Combinatorial prediction of therapeutic perturbations using causally-inspired neural networks

bioRxiv [Preprint]. 2024 Oct 7:2024.01.03.573985. doi: 10.1101/2024.01.03.573985.

Abstract

As an alternative to target-driven drug discovery, phenotype-driven approaches identify compounds that counteract the overall disease effects by analyzing phenotypic signatures. Our study introduces a novel approach to this field, aiming to expand the search space for new therapeutic agents. We introduce PDGrapher, a causally-inspired graph neural network (GNN) designed to predict combinatorial perturbagens - sets of therapeutic targets - capable of reversing disease effects. Unlike methods that learn responses to perturbations, PDGrapher solves the inverse problem, which is to infer the perturbagens necessary to achieve a specific response - i.e., directly predicting perturbagens by learning which perturbations elicit a desired response. By encoding gene regulatory networks or protein-protein interactions, PDGrapher can predict unseen chemical or genetic perturbagens, aiding in the discovery of novel drugs or therapeutic targets.
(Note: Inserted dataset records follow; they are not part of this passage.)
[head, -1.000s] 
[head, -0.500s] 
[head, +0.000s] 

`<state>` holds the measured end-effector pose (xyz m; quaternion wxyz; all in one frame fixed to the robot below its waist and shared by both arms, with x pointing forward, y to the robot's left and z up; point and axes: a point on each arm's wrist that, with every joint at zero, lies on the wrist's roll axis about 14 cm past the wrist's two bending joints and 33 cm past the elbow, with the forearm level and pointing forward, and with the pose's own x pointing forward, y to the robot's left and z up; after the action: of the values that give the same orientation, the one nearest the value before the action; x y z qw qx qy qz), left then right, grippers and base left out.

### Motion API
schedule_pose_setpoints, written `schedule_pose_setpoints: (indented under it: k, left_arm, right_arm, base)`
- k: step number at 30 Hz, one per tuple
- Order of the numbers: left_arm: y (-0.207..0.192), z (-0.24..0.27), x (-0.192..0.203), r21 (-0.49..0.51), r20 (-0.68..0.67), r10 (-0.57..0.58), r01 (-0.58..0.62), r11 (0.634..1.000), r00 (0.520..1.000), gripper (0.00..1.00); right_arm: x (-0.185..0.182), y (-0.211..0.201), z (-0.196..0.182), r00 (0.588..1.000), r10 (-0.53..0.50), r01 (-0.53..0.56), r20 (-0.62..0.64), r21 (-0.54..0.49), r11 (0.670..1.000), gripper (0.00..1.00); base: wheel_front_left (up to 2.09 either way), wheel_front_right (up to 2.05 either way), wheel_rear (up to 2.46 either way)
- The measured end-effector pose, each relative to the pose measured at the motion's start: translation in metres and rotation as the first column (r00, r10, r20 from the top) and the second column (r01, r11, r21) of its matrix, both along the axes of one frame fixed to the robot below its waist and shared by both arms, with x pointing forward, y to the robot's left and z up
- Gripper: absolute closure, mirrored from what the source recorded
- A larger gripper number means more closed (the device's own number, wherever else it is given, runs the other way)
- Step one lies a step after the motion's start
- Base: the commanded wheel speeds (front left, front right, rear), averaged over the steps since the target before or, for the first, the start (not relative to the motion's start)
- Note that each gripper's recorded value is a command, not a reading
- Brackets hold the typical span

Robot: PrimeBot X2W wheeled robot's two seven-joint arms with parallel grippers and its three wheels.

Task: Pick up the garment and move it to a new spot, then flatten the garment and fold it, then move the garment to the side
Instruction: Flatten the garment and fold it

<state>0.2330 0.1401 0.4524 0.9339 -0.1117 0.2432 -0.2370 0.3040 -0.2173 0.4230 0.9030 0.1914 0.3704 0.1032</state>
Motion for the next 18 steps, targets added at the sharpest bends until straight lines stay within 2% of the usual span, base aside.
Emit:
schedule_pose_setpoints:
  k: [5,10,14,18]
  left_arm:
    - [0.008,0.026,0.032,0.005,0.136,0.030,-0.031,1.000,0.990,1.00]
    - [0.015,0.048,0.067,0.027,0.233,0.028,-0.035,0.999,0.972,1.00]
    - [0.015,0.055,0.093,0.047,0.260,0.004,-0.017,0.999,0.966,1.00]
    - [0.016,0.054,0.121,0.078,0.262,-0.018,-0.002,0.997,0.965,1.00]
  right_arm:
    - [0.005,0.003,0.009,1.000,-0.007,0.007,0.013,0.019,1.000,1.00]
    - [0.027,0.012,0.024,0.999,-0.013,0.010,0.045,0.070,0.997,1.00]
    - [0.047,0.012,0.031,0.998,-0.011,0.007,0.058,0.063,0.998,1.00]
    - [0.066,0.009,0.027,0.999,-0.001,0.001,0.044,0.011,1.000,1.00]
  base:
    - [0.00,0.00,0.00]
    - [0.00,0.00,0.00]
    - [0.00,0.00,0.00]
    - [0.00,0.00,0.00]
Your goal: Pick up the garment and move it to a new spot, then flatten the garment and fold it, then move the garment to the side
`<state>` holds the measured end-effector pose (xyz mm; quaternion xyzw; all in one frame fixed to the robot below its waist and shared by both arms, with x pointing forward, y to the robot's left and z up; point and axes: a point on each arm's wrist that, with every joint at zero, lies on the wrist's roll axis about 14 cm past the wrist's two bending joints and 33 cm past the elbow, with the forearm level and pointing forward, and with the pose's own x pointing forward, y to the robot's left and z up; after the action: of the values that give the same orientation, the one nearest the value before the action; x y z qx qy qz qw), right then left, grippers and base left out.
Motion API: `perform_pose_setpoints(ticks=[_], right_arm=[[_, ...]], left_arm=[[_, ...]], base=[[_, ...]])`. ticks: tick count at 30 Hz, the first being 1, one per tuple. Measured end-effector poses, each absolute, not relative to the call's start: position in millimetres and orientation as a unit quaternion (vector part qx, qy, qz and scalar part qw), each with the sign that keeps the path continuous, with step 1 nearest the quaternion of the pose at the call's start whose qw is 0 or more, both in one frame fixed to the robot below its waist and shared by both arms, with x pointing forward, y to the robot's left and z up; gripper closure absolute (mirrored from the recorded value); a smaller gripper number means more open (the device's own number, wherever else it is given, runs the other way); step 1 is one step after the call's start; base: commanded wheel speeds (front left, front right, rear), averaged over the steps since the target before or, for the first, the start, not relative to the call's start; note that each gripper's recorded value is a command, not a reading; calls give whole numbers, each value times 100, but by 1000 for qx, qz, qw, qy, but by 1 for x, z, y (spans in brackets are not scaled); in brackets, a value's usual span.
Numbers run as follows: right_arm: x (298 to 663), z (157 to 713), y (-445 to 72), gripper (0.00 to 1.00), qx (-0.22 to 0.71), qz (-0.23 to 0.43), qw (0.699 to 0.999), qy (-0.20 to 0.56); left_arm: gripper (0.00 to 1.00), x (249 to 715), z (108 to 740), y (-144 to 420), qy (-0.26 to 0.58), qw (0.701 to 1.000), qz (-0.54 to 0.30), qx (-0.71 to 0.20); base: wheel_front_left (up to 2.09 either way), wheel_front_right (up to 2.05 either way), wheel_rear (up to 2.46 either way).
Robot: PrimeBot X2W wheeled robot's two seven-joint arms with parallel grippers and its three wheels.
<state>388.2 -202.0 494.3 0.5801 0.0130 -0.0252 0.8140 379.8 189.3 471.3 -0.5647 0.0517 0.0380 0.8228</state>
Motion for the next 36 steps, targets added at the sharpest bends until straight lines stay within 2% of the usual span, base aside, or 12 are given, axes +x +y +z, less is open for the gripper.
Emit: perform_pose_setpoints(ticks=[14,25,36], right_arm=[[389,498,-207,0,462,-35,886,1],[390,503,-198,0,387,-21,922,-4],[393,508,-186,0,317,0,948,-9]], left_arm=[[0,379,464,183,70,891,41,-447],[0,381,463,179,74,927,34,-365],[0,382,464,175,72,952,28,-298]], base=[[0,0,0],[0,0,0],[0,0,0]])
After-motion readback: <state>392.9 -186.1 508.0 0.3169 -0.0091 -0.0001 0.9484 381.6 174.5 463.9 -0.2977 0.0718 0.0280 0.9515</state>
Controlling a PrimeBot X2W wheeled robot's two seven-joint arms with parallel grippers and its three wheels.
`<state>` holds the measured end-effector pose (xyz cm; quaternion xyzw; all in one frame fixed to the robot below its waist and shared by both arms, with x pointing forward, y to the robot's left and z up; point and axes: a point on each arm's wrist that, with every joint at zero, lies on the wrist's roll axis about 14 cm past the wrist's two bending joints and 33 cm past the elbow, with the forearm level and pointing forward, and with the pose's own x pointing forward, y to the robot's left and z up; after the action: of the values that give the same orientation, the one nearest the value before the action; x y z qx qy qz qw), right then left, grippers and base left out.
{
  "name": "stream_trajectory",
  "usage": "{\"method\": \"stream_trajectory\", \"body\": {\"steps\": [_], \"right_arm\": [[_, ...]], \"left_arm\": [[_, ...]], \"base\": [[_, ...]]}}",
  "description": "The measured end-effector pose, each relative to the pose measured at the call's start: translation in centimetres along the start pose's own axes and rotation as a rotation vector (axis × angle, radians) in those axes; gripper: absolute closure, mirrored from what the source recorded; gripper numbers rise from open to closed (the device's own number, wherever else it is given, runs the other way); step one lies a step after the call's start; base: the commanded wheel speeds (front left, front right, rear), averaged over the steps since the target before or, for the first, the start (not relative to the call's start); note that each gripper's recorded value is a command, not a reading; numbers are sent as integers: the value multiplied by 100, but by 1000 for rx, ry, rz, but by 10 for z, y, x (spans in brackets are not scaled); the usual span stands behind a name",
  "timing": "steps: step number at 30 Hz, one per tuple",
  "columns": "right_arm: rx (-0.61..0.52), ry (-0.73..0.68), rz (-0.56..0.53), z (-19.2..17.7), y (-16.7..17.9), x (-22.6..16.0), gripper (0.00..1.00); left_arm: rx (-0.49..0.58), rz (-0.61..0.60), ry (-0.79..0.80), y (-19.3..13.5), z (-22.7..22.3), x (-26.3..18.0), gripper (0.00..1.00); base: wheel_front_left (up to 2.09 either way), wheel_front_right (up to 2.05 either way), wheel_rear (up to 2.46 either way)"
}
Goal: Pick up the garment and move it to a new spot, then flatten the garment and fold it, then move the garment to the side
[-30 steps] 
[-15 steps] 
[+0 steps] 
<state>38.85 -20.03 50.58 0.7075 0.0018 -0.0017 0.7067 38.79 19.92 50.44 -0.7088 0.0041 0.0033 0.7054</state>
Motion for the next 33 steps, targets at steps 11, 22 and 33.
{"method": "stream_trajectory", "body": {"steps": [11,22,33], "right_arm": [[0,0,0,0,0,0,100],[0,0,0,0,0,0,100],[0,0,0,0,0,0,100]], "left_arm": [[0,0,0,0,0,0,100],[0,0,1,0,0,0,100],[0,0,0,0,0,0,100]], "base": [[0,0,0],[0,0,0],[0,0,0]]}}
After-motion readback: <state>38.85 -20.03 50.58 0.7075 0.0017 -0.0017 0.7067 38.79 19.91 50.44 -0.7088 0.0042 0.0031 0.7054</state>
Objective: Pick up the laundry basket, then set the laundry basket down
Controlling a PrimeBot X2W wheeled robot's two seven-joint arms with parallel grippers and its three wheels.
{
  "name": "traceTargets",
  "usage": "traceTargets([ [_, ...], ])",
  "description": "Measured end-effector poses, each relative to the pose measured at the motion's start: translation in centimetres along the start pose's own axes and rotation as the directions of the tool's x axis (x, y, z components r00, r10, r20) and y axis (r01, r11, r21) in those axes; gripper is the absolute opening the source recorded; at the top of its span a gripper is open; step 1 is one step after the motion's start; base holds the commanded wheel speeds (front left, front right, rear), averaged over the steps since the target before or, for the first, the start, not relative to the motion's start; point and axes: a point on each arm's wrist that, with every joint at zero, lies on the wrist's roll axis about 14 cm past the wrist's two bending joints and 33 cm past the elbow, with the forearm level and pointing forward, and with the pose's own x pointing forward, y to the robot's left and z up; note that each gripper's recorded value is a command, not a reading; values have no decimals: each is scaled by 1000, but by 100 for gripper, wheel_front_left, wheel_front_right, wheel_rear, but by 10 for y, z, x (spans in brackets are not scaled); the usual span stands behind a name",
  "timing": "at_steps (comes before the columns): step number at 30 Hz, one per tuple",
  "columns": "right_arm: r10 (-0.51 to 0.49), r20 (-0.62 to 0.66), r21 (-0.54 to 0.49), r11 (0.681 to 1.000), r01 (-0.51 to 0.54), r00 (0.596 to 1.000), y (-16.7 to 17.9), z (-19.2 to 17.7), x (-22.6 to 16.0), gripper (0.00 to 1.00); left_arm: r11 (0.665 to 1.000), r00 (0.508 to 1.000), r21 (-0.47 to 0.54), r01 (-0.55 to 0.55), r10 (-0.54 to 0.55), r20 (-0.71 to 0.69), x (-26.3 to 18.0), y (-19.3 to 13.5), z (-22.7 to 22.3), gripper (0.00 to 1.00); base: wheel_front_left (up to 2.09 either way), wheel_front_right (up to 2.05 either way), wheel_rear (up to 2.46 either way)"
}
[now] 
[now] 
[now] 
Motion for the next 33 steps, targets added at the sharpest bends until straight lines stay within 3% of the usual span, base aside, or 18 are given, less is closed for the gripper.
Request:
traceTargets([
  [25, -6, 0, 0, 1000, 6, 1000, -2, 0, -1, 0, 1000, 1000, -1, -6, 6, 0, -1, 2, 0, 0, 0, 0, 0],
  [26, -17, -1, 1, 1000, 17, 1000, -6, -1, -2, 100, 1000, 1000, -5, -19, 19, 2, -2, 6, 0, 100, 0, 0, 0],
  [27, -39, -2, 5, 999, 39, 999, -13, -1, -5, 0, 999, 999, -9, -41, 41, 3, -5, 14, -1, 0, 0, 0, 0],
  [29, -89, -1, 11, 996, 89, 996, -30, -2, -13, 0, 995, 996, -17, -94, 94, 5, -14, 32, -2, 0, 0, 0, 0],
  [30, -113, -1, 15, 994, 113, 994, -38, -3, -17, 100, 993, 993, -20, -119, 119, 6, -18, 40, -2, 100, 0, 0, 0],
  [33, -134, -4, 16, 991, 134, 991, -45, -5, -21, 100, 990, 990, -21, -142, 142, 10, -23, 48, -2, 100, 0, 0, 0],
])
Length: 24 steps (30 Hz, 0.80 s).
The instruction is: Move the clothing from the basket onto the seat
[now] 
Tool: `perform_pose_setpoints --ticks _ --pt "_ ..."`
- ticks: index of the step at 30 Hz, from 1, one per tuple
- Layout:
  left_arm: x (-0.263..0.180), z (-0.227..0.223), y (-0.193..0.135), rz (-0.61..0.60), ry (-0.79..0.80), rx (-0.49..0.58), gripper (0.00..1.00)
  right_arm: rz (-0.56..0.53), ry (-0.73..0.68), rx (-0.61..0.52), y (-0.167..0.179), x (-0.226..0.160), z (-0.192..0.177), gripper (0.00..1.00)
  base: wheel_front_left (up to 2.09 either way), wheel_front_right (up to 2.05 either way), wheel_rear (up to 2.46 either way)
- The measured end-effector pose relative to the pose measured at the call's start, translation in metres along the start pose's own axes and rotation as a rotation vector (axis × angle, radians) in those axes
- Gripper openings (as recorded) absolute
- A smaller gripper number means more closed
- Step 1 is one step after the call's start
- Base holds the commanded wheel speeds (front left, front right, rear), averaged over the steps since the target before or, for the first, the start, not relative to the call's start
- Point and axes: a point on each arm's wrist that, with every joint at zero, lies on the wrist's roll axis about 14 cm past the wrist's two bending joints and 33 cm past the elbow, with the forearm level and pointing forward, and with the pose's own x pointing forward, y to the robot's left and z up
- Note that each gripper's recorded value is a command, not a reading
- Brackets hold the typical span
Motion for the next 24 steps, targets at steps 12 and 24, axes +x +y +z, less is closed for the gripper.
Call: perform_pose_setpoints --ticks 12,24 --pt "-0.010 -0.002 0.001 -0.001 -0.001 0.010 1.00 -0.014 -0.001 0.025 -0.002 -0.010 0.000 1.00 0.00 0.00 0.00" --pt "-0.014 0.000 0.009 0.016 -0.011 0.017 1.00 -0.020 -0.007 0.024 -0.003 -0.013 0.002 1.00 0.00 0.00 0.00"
Experiments across nine cell lines with chemical perturbations show that PDGrapher successfully predicted effective perturbagens in up to 13.33% additional test samples and ranked therapeutic targets up to 35% higher than the competing methods, and the method shows competitive performance across ten genetic perturbation datasets. A key innovation of PDGrapher is its direct prediction capability, which contrasts with the indirect, computationally intensive models traditionally used in phenotype-driven drug discovery that only predict changes in phenotypes due to perturbations. The direct approach enables PDGrapher to train up to 25 times faster than methods like scGEN and CellOT, representing a considerable leap in efficiency. Our results suggest that PDGrapher can advance phenotype-driven drug discovery, offering a fast and comprehensive approach to identifying therapeutically useful perturbations.